Harare City: Losing but well-funded

27 Apr, 2014 - 00:04 0 Views
Harare City: Losing but well-funded TIME OUT . . .Harare City mentor Bigboy Mawiwi redirects the formula with his team trailing during a recent Castle Lager Premier Soccer League encounter at Rufaro. Picture by Eddie Muzerengi

The Sunday Mail

TIME OUT . . .Harare City mentor Bigboy Mawiwi redirects the formula with his team trailing during a recent Castle Lager Premier Soccer League encounter at Rufaro. Picture by Eddie Muzerengi

TIME OUT . . .Harare City mentor Bigboy Mawiwi redirects the formula with his team trailing during a recent Castle Lager Premier Soccer League encounter at Rufaro. Picture by Eddie Muzerengi

Goodwill Zunidza Sports Editor
For a team that came perilously close to snatching the crown away from traditional claimants Dynamos and Highlanders in a thrilling three-horse race that held the nation spellbound for months on end last year, Harare City’s quick fall from grace has been more than alarming.How has it all come about?
A failed bid to propel club chairman Leslie Gwindi to the Zifa throne during elections last month, fierce rows among councillors concerning the team’s sponsorship and then the irreplaceable loss of two prized players could just be some of the factors contributing to the team’s false start to the new season.

But they have all combined to threaten the municipal-owned side’s ranking as one of the title favourites for this season.
Bigboy Mawiwi’s charges have registered three straight losses since the league marathon began three weeks ago and finished bottom in both the Bob 90 Super Cup and Independence Cup competitions, subjecting the coach to unsustainable pressure that is expected to mount with any further setback that the team records.
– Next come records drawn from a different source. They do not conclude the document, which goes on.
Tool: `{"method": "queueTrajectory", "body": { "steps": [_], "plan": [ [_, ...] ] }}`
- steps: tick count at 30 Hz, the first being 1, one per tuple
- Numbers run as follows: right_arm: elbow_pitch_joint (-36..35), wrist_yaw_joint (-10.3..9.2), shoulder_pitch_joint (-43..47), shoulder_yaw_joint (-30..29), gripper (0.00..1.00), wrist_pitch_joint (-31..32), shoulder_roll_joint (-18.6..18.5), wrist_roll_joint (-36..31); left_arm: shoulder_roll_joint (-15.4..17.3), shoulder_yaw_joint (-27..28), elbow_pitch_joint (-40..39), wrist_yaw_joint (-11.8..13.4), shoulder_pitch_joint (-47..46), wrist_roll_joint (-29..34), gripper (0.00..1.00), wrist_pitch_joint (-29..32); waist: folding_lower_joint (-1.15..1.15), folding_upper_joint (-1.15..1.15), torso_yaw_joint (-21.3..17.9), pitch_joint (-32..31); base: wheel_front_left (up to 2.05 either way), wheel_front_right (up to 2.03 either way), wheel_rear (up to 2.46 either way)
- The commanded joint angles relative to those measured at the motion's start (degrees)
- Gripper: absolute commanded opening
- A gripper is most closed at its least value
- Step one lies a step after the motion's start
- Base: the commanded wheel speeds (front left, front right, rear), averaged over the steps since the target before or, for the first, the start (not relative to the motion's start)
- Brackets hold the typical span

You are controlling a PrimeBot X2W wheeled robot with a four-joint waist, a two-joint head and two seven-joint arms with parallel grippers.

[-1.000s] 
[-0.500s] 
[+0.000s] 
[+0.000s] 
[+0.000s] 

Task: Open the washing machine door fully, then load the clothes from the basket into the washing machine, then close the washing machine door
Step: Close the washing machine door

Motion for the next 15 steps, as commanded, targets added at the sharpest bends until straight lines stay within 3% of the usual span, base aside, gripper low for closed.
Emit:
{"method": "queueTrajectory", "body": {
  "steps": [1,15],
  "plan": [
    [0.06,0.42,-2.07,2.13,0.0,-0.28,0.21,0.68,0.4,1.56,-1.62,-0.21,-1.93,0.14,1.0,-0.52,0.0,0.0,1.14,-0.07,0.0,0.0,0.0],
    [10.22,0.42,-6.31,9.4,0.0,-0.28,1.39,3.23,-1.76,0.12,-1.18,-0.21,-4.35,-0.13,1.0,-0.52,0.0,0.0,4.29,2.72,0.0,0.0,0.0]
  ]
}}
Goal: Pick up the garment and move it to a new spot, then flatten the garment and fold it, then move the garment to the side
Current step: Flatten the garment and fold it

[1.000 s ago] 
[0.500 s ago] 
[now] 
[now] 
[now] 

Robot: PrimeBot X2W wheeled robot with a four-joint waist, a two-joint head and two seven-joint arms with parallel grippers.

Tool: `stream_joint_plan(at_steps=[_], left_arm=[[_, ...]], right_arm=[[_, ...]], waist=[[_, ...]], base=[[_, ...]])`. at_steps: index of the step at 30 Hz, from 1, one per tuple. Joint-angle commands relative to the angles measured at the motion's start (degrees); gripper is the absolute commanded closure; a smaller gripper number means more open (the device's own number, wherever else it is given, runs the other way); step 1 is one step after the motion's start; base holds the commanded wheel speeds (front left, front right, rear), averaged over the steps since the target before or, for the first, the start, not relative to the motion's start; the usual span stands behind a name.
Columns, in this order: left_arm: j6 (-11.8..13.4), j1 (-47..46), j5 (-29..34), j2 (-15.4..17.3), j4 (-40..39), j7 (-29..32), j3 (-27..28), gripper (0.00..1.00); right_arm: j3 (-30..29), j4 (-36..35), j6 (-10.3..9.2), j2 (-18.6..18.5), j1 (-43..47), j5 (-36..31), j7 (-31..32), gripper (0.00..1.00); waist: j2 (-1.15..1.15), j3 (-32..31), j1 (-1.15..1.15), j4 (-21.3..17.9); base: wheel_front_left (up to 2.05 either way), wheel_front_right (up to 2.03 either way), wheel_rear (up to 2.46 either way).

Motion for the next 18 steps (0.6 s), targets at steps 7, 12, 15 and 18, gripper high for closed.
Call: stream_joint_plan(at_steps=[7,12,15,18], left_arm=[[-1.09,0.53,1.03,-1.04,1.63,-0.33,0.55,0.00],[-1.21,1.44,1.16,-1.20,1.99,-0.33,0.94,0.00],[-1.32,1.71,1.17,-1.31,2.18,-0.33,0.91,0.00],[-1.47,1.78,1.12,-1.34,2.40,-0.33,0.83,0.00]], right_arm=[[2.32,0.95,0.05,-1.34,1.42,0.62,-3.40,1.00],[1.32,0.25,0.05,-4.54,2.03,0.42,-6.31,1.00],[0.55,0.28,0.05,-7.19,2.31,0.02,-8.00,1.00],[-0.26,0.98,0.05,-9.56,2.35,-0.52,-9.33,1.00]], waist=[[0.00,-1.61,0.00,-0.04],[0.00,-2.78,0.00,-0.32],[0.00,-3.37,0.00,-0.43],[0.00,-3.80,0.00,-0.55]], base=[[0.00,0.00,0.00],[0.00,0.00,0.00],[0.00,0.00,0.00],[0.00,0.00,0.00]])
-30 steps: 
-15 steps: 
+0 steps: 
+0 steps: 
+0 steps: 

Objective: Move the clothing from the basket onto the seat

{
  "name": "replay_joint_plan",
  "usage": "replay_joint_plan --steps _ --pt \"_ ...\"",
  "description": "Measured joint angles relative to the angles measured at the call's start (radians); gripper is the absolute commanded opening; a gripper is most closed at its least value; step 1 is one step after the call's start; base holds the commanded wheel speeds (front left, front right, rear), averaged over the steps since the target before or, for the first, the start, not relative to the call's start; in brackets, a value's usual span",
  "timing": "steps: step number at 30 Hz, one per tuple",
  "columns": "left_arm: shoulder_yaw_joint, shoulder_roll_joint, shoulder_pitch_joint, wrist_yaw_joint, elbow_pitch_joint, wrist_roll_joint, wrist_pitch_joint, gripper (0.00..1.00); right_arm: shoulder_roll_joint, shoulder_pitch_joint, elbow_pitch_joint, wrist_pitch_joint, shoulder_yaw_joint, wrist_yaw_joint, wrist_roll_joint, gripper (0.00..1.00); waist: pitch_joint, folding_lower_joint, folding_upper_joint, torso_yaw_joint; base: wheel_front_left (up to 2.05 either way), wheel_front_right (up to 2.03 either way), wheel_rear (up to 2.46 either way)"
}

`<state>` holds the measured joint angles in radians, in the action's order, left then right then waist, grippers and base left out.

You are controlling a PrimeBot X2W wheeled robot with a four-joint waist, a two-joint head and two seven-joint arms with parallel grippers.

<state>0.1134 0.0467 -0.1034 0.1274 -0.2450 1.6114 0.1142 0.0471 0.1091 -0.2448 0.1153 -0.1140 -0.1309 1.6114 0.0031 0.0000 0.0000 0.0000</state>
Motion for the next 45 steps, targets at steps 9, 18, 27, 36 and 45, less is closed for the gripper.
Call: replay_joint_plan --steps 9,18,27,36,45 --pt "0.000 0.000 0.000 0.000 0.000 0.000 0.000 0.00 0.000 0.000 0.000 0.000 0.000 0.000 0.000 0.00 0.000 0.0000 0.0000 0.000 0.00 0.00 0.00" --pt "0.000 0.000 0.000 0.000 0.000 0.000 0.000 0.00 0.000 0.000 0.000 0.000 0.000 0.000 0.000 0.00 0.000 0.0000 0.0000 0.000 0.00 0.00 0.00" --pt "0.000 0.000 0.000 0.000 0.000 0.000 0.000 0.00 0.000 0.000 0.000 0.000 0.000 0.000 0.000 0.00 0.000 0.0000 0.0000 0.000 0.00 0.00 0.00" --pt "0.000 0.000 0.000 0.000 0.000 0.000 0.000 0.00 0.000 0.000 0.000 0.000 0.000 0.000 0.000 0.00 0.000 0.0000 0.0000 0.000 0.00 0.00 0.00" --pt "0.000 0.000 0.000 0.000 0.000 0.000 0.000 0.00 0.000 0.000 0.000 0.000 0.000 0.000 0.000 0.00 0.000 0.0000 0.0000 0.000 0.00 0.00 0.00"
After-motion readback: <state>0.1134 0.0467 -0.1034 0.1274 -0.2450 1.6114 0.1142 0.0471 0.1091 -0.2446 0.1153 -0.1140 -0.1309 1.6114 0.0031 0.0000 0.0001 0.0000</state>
But with Mawiwi one of the country’s most respected gaffers, focus has inevitably shifted to the management section of the side with many asking if everything is all right.

Unlike teams that struggle due to lack of resources, Harare City are acknowledged as the second richest football club in the country after FC Platinum with their pocket further stiffened by the sale of Soccer Star of the Year runner-up Silas Songani, who moved to Denmark, and captain Godfrey Nguwodzawo, now at big-spending How Mine.

The Sunshine Boys made a tidy profit from the transfers and Songani’s proceeds alone are estimated to be a six-figure sum that has contributed to the $1,6m sum insiders say has been set aside for the team’s 2014 campaign.

Indeed, Harare City – one of only three clubs from the capital remaining in the top-flight division – only learn of financial problems as they occur next door and boast all the pre-requisites for players to not only perform but excel.

Confirmation of this happy fact was derived from a senior player who told The Sunday Mail to forget about a financial drought in the Harare City camp.

“We get our salaries on time every month but obviously there are no bonuses as yet because we have not won any game. However, the club is still to pay our signing-on fees and they promise to settle these once we host a big league match,’’ he said.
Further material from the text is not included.